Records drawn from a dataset
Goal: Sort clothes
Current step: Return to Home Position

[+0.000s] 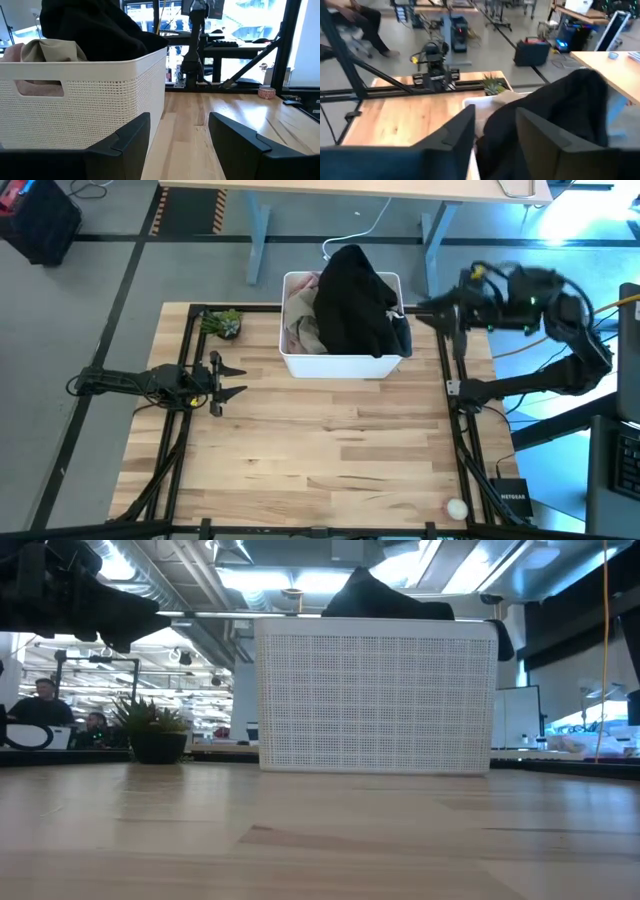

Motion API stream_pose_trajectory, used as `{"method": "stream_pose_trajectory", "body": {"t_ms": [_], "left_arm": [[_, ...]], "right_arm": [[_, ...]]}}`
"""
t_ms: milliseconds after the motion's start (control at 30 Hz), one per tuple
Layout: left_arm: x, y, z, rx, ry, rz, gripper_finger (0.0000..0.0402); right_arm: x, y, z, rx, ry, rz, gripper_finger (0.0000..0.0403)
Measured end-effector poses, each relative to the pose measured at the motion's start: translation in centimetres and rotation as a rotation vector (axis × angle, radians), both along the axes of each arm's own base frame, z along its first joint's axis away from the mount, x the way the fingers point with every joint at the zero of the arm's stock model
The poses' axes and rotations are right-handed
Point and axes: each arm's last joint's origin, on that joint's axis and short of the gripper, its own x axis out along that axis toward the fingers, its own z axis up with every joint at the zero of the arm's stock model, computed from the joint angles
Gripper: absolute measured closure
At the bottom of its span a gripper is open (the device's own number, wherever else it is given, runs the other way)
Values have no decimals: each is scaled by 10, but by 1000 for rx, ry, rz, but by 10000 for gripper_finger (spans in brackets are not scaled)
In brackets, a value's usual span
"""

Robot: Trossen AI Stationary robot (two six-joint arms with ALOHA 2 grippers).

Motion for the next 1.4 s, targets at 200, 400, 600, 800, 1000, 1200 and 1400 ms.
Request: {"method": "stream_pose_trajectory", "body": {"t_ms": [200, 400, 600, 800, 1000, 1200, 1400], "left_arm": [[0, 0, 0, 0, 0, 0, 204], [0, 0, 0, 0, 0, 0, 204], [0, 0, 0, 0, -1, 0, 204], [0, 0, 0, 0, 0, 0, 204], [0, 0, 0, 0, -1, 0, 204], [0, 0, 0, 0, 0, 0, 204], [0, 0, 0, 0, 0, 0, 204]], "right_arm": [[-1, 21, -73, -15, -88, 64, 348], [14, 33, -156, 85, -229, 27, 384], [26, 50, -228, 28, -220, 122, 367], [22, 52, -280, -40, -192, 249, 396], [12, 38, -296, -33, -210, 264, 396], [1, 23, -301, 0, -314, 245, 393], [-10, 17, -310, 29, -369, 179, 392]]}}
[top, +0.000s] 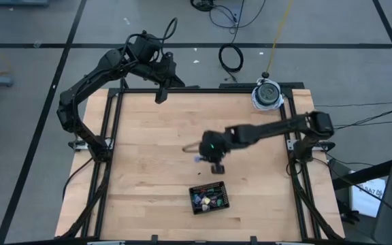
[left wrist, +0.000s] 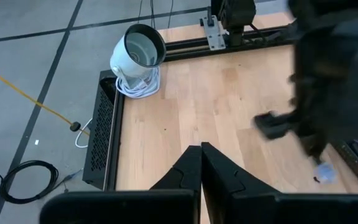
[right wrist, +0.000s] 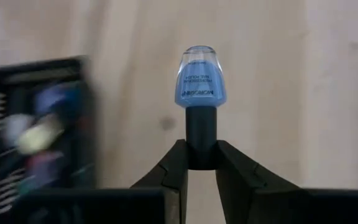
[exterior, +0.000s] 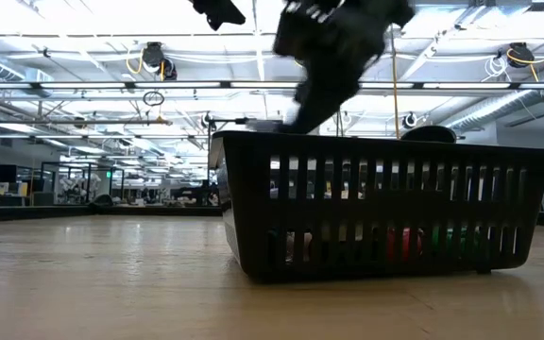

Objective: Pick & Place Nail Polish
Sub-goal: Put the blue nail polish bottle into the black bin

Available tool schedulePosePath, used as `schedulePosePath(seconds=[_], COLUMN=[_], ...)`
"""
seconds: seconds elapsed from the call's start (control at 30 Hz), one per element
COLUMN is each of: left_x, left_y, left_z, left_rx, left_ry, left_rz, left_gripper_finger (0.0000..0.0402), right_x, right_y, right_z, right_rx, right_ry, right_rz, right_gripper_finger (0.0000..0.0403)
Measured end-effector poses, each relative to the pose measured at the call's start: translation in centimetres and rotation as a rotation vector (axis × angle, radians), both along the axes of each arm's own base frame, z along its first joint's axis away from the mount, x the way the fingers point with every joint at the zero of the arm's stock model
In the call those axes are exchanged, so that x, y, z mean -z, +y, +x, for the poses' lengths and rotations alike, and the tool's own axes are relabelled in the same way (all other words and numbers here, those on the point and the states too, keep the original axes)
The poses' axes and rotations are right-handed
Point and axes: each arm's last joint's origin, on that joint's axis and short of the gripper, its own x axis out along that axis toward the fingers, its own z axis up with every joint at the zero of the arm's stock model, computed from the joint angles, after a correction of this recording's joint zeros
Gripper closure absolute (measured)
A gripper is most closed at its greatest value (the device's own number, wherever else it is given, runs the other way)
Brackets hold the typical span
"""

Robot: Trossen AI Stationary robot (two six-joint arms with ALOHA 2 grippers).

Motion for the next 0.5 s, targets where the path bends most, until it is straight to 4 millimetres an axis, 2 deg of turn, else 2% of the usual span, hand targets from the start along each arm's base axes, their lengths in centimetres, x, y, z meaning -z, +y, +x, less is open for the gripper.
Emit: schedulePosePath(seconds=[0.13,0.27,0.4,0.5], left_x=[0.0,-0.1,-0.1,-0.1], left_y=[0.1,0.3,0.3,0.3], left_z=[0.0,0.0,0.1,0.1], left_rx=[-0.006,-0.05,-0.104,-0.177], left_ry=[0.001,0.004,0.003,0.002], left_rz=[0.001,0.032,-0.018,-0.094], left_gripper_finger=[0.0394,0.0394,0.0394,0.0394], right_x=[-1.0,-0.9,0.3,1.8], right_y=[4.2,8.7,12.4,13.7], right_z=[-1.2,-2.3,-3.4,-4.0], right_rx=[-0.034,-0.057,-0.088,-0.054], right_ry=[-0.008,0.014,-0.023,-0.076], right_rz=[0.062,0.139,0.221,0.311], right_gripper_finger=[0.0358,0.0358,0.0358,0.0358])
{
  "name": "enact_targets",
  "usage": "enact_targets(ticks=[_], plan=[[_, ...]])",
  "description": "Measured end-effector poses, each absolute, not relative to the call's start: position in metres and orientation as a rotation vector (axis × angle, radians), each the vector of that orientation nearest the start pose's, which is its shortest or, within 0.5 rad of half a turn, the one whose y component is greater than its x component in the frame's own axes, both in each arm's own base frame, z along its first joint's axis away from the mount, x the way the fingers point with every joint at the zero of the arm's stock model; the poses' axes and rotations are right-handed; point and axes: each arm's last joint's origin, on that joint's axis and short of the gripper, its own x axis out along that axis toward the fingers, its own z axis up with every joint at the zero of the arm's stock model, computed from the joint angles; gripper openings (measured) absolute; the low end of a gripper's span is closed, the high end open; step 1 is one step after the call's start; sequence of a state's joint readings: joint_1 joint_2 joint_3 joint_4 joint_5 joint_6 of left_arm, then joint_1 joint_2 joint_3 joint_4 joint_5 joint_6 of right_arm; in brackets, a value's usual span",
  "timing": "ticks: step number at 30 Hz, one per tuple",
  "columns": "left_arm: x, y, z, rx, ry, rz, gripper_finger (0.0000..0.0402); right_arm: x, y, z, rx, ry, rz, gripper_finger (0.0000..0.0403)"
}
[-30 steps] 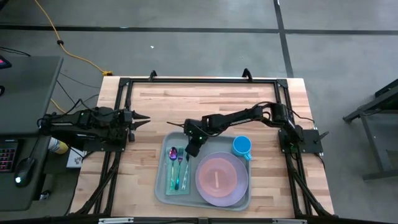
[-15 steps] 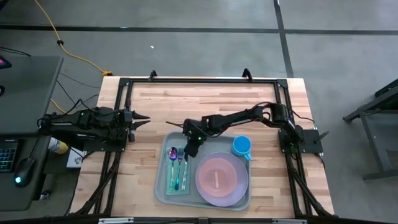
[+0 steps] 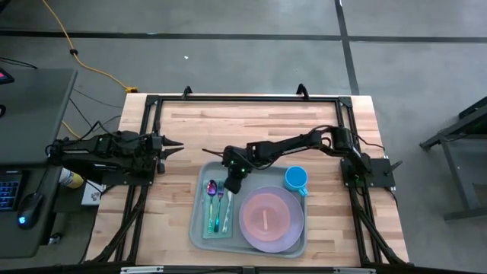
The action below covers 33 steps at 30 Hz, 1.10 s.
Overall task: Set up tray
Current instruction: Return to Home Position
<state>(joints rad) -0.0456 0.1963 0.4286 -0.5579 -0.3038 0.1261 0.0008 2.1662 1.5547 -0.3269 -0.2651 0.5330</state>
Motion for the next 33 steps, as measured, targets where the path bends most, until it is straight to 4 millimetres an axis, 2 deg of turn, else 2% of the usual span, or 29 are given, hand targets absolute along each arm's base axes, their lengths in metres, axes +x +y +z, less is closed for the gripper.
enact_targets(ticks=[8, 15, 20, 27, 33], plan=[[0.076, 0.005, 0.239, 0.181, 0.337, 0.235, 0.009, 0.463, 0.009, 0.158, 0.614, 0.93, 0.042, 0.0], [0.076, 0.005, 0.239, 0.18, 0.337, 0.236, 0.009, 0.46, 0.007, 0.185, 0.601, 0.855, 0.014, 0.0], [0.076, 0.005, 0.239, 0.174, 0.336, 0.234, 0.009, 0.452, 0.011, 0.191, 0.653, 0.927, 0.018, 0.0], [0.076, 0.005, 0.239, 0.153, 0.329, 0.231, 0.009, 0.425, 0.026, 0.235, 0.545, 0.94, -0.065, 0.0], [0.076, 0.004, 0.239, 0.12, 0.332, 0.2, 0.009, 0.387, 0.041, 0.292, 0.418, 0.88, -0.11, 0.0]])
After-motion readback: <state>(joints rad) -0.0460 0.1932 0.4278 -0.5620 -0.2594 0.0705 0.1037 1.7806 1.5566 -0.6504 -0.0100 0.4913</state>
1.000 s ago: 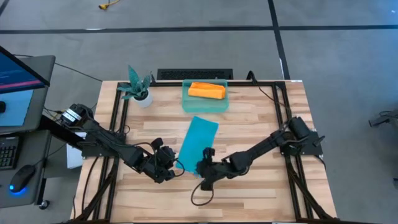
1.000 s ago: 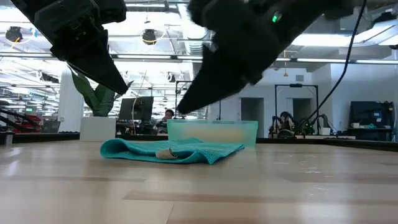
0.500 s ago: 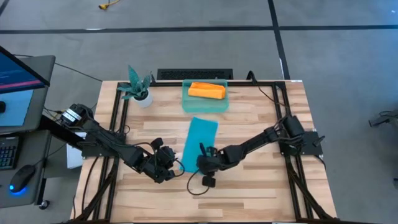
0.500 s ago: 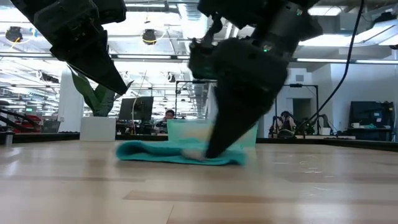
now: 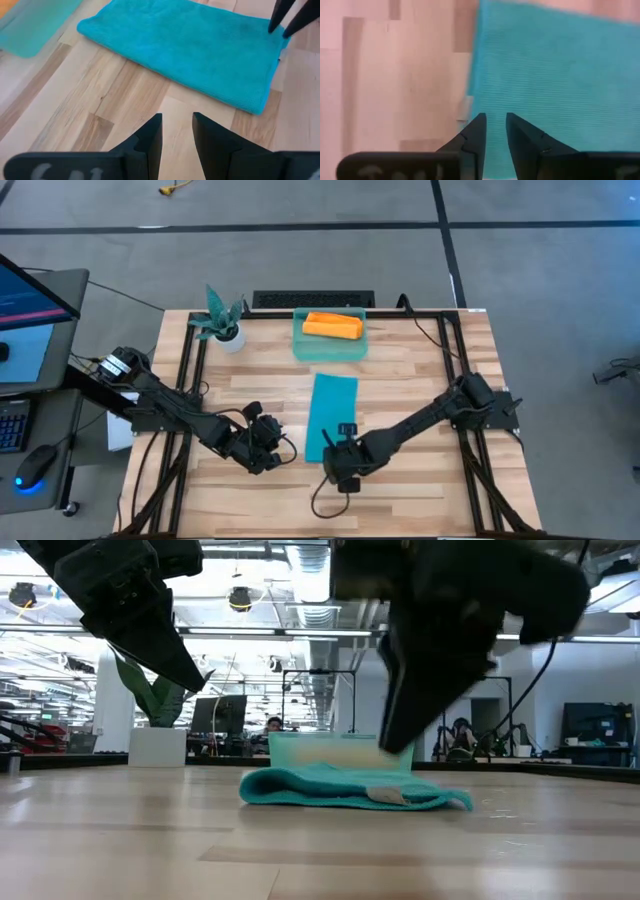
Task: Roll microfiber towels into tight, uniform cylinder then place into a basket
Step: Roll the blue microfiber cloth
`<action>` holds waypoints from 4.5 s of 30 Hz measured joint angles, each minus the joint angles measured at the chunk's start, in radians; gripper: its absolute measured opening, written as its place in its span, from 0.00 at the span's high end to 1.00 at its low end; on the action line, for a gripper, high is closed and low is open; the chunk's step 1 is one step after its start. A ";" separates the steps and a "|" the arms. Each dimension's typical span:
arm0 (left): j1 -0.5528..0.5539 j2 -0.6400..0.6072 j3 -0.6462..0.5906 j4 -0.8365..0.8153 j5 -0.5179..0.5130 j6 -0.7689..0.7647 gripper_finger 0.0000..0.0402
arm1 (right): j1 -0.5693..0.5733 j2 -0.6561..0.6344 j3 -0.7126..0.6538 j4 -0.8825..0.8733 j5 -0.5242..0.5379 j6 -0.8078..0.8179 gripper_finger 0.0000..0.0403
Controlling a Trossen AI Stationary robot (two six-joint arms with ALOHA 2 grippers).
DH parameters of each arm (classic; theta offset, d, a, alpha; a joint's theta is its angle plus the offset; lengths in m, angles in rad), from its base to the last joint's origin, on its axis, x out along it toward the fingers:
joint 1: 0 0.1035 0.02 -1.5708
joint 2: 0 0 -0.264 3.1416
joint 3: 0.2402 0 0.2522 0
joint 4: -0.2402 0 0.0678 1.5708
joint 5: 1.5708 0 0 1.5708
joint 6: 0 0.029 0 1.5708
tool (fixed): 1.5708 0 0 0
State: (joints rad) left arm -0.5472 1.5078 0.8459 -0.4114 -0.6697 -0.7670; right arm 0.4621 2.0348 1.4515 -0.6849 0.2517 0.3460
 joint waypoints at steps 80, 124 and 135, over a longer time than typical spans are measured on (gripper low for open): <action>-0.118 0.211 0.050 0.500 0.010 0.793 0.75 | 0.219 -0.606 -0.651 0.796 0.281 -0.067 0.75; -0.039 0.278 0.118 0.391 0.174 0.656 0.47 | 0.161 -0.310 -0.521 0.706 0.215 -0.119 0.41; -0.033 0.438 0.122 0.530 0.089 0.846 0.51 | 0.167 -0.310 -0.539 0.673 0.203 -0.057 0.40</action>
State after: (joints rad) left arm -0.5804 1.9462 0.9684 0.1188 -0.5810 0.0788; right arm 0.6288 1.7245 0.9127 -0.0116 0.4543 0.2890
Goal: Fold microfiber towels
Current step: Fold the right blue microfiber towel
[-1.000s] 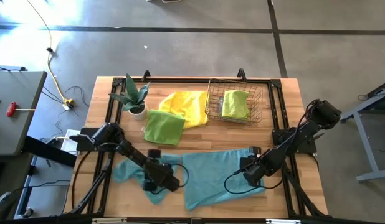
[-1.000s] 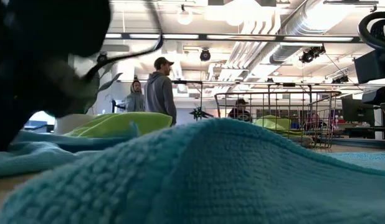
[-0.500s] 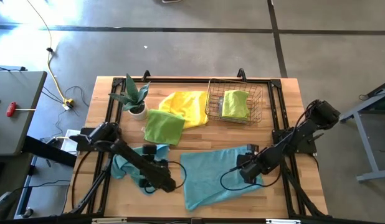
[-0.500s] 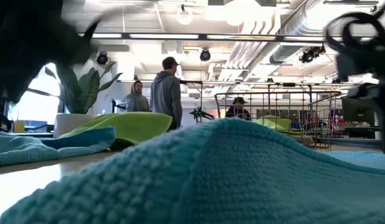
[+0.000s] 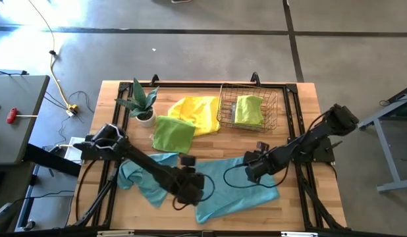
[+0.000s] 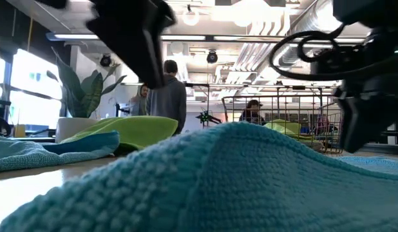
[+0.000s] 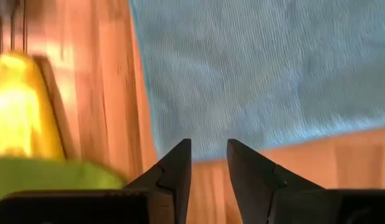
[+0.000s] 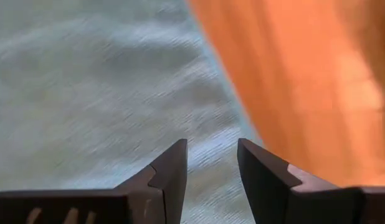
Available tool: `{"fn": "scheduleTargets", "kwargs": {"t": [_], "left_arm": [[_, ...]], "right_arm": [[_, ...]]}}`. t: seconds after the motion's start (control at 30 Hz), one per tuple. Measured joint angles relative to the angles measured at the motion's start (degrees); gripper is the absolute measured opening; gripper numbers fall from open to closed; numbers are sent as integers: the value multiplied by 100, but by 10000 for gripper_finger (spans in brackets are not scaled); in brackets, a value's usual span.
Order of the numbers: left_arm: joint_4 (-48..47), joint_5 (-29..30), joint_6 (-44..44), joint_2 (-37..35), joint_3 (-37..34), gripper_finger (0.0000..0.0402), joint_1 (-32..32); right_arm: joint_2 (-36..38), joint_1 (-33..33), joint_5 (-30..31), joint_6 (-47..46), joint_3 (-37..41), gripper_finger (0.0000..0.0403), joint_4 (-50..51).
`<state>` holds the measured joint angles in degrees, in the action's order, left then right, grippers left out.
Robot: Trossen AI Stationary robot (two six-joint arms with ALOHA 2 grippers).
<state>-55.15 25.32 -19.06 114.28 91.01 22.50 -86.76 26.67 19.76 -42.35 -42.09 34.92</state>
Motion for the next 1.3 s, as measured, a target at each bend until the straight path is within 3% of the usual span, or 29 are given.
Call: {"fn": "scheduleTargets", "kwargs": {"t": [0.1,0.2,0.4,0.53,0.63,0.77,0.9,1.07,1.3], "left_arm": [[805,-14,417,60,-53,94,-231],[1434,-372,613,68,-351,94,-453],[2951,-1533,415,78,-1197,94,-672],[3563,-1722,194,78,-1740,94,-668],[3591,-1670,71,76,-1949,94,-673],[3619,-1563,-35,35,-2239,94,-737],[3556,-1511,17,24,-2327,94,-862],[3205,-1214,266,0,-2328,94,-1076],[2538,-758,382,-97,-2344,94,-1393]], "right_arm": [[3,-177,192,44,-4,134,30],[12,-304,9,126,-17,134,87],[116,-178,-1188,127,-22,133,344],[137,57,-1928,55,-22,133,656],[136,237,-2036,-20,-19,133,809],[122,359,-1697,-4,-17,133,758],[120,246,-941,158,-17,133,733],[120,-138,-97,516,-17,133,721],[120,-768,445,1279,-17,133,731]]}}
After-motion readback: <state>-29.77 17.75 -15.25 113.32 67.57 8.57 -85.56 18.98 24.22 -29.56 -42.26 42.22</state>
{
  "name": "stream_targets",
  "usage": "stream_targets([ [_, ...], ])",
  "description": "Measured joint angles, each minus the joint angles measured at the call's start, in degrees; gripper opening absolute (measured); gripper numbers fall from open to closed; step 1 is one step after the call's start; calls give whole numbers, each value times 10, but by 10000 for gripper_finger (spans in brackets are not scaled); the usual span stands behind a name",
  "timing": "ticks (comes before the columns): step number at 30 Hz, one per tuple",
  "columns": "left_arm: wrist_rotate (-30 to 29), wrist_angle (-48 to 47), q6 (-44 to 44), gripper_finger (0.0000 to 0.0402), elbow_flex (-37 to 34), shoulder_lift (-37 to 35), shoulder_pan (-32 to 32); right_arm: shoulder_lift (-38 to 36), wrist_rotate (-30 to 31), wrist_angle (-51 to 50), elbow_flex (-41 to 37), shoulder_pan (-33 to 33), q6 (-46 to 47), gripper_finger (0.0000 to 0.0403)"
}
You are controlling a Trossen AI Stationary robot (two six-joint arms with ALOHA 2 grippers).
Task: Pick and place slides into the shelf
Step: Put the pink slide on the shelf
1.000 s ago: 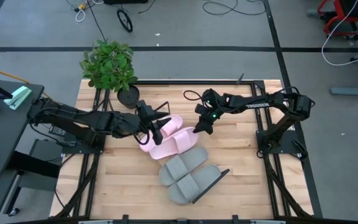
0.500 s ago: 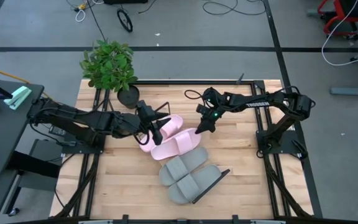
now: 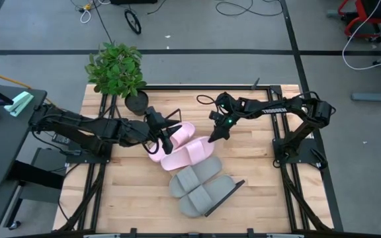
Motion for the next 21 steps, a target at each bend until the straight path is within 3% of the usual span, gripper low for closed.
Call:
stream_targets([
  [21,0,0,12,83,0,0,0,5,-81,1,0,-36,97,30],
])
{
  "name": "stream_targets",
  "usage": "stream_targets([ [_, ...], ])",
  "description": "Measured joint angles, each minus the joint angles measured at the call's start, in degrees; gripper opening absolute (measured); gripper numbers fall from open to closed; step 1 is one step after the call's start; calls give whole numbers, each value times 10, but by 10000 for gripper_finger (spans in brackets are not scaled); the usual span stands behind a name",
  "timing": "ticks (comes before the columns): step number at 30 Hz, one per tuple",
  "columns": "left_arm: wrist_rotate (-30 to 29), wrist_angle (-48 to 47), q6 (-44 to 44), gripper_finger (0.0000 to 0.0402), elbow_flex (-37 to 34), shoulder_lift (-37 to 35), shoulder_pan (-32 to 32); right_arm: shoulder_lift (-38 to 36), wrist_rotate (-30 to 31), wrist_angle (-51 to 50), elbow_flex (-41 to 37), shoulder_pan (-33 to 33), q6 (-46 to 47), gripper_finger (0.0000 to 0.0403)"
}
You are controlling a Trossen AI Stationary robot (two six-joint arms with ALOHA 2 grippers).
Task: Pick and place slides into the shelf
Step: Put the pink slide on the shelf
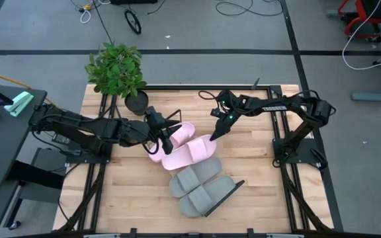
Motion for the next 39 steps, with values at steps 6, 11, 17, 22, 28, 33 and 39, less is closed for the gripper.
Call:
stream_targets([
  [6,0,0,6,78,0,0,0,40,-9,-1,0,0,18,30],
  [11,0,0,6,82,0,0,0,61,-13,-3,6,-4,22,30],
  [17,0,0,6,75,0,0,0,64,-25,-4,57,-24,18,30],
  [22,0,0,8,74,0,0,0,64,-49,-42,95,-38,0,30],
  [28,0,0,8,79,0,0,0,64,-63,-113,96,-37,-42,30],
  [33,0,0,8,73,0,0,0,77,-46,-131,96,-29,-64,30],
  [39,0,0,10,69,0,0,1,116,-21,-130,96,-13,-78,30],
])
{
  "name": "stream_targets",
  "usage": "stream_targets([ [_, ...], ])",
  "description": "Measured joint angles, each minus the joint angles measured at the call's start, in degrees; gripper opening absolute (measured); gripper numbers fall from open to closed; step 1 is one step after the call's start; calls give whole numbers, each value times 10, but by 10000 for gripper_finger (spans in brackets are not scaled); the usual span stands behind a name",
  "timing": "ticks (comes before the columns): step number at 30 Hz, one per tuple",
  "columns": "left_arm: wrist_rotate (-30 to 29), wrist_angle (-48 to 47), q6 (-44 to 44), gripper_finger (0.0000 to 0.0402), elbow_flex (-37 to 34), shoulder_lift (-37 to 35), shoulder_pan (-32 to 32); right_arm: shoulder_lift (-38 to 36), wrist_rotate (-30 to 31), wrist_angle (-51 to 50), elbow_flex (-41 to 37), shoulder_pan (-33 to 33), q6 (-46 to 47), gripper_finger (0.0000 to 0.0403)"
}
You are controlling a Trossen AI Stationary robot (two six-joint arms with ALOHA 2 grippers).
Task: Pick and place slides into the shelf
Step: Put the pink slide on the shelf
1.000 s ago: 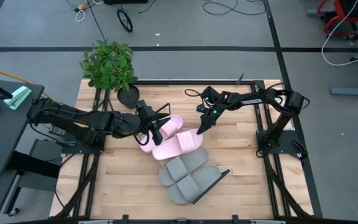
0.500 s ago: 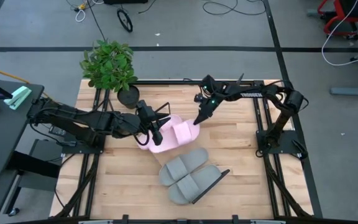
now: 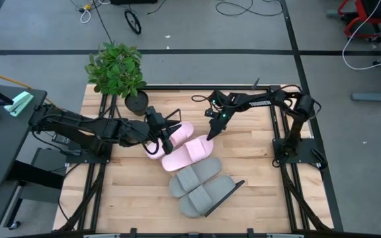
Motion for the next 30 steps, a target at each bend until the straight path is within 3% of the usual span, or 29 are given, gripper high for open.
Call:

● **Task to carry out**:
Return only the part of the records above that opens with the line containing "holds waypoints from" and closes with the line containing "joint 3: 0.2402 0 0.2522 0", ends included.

● **Answer space**:
`<action>` holds waypoints from 4.5 s of 30 Hz measured joint angles, each minus the joint angles measured at the chunk's start, in radians; gripper: its absolute measured opening, written as its place in its span, from 0.00 at the span's high end to 1.00 at its low end; on the action line, for a gripper, high is closed and low is open; the chunk's step 1 is one step after its start. A ";" separates the steps and a "|" the arms. Each dimension's typical span:
arm0 (left): j1 -0.5528..0.5539 j2 -0.6400..0.6072 j3 -0.6462..0.5906 j4 -0.8365..0.8153 j5 -0.5179..0.5130 j6 -0.7689..0.7647 gripper_finger 0.0000..0.0402
arm1 (right): j1 -0.5693..0.5733 j2 -0.6561..0.6344 j3 -0.7126..0.6538 j4 -0.8825..0.8733 j5 -0.5242..0.5379 j6 -0.8078..0.8179 gripper_finger 0.0000..0.0403
Controlling a Trossen AI Stationary robot (two six-joint arms with ALOHA 2 grippers).
DH parameters of each arm (classic; theta offset, d, a, alpha; a joint's theta is its angle plus the offset; lengths in m, angles in rad), from its base to the last joint's origin, on its axis, x out along it toward the fingers:
joint 1: 0 0.1035 0.02 -1.5708
joint 2: 0 0 -0.264 3.1416
joint 3: 0.2402 0 0.2522 0

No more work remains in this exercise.